* PROBLEM DETAILS *
Could you repeat every line below exactly, skipping the images?

* DATA SUPPLIED *

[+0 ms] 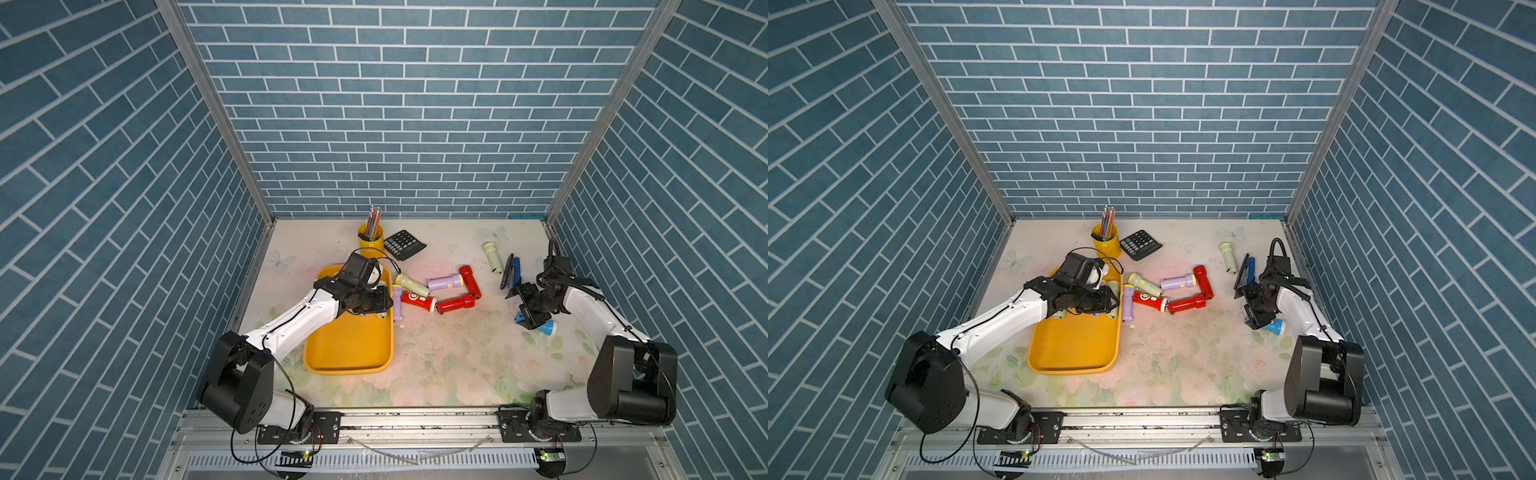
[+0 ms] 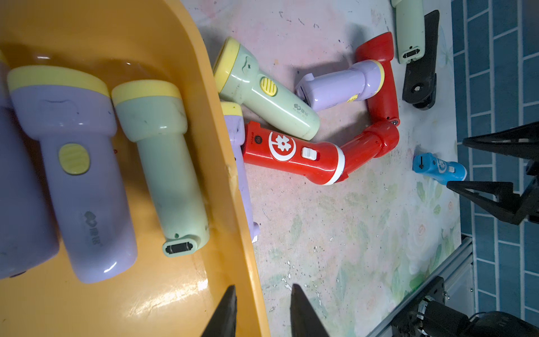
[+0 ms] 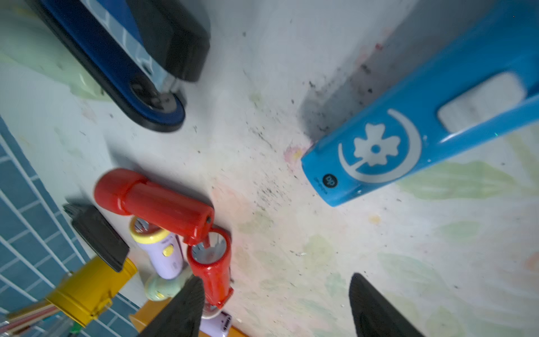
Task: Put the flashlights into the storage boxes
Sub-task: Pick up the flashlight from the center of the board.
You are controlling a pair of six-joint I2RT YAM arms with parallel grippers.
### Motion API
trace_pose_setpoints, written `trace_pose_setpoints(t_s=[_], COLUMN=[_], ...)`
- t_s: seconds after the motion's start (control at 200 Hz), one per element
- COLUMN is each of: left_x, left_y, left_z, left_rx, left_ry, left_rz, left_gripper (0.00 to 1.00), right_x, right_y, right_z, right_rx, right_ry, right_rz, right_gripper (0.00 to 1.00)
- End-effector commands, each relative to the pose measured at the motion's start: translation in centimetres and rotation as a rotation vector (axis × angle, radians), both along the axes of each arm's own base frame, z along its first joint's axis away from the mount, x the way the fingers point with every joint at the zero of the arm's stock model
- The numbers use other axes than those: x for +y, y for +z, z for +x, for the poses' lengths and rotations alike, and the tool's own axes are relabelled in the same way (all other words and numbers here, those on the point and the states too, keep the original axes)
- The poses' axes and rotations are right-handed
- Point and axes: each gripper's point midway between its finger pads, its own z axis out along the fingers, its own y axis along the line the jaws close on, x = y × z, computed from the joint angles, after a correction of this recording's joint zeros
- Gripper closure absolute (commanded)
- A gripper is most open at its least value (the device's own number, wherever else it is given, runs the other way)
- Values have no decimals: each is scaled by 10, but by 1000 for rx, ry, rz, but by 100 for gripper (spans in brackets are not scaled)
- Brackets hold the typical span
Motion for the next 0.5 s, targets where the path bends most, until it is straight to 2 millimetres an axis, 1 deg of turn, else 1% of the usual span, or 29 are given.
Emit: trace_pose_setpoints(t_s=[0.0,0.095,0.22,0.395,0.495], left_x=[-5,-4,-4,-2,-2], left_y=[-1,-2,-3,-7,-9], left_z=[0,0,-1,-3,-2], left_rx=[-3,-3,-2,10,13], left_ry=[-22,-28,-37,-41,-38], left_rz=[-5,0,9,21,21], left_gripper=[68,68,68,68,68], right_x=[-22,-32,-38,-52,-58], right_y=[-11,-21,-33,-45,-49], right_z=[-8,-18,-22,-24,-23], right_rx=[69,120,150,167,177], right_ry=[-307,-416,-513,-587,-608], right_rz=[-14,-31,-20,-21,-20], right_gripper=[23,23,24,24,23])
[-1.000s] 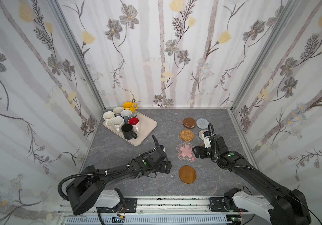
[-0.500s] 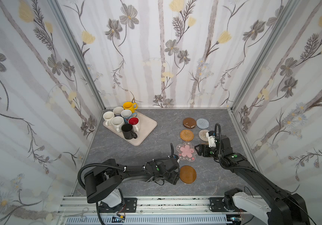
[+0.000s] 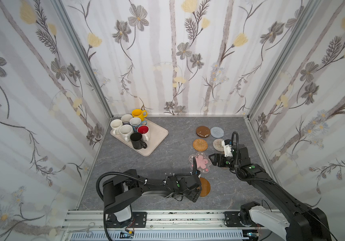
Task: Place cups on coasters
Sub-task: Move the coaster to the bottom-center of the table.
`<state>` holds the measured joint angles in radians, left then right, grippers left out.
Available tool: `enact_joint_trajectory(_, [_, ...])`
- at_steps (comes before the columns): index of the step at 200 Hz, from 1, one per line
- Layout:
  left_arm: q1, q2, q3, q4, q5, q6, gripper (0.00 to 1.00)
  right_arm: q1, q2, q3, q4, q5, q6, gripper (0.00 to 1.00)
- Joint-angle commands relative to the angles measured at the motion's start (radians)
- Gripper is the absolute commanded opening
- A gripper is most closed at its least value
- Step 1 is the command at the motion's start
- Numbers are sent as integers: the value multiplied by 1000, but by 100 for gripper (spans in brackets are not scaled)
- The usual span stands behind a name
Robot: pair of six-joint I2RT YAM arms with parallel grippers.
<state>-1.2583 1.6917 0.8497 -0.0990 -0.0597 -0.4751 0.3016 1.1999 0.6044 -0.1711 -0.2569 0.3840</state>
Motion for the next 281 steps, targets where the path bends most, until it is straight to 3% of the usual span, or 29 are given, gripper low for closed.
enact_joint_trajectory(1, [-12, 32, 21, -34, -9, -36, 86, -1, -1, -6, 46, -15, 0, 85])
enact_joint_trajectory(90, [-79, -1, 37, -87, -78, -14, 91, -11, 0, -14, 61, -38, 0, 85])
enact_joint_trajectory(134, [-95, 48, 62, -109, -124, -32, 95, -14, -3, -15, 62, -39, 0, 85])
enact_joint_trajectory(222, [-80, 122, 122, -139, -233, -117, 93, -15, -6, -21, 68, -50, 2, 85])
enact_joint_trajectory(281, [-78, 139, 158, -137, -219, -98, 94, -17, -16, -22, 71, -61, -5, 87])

* SOLVED EXERCISE *
[+0 ms] 
[+0 ms] 
[+0 ms] 
Task: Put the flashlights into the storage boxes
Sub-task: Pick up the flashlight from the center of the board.
You are controlling a pair of six-joint I2RT YAM arms with parallel grippers.
### Motion API
trace_pose_setpoints, written `trace_pose_setpoints(t_s=[_], COLUMN=[_], ...)`
- t_s: seconds after the motion's start (control at 200 Hz), one per element
- COLUMN is each of: left_x, left_y, left_z, left_rx, left_ry, left_rz, left_gripper (0.00 to 1.00), right_x, right_y, right_z, right_rx, right_ry, right_rz, right_gripper (0.00 to 1.00)
- End-effector commands, each relative to the pose measured at the motion's start: translation in centimetres and rotation as a rotation vector (axis × angle, radians), both along the axes of each arm's own base frame, z along its first joint's axis away from the mount, x the way the fingers point with every joint at the zero of the arm's stock model
- The numbers use other axes than those: x for +y, y for +z, z for +x, for the poses' lengths and rotations alike, and the tool's own axes are relabelled in the same way (all other words and numbers here, those on the point and the states too, keep the original axes)
- The poses' axes and rotations are right-handed
- Point and axes: each gripper's point midway between its finger pads, its own z axis out along the fingers, its own y axis along the line the jaws close on, x = y × z, computed from the joint angles, after a correction of this recording's joint zeros
- Gripper closure absolute (commanded)
- A gripper is most open at its least value (the device's own number, wherever else it is given, runs the other way)
- Values have no decimals: each is scaled by 10, but by 1000 for rx, ry, rz, but by 100 for gripper (spans in brackets are not scaled)
- Brackets hold the typical span
Motion for the next 0.5 s, targets where the path bends most, until it is straight to 2 millimetres an axis, 1 deg of turn, else 1% of the usual span, or 29 are given.
Emit: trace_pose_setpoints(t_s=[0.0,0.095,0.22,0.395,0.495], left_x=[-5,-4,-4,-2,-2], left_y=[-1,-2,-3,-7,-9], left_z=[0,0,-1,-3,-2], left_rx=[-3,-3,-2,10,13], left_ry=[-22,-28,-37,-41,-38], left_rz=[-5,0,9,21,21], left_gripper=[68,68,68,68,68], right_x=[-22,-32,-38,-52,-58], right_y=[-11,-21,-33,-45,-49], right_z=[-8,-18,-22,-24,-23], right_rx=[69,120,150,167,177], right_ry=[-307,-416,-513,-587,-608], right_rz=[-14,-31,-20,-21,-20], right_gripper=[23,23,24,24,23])
[-1.000s] 
[-0.500s] 
[+0.000s] 
Task: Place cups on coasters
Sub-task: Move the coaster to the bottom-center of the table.
`<state>` holds the measured joint angles in radians, left then right, grippers left out.
Available tool: `enact_joint_trajectory(_, [_, ...])`
- at_steps (comes before the columns): index of the step at 200 Hz, from 1, one per line
- Layout:
  left_arm: q1, q2, q3, q4, q5, q6, gripper (0.00 to 1.00)
  right_arm: q1, q2, q3, q4, q5, q6, gripper (0.00 to 1.00)
- Joint-angle commands relative to the angles measured at the motion's start (radians)
- Gripper is the absolute commanded opening
- A gripper is most closed at its least value
- Step 1 is the command at the motion's start
- Numbers are sent as integers: the value multiplied by 1000, but by 100 for gripper (spans in brackets are not scaled)
- The usual span stands behind a name
Robot: pair of six-joint I2RT YAM arms with parallel grippers.
<state>-1.2583 1.6917 0.8497 -0.0990 -0.0597 -0.4751 0.3016 1.1999 0.6044 -0.1711 -0.2569 0.3840</state>
Motion for the next 281 steps, targets where the path bends most, until it is straight to 3% of the usual span, or 29 are given, gripper low for closed.
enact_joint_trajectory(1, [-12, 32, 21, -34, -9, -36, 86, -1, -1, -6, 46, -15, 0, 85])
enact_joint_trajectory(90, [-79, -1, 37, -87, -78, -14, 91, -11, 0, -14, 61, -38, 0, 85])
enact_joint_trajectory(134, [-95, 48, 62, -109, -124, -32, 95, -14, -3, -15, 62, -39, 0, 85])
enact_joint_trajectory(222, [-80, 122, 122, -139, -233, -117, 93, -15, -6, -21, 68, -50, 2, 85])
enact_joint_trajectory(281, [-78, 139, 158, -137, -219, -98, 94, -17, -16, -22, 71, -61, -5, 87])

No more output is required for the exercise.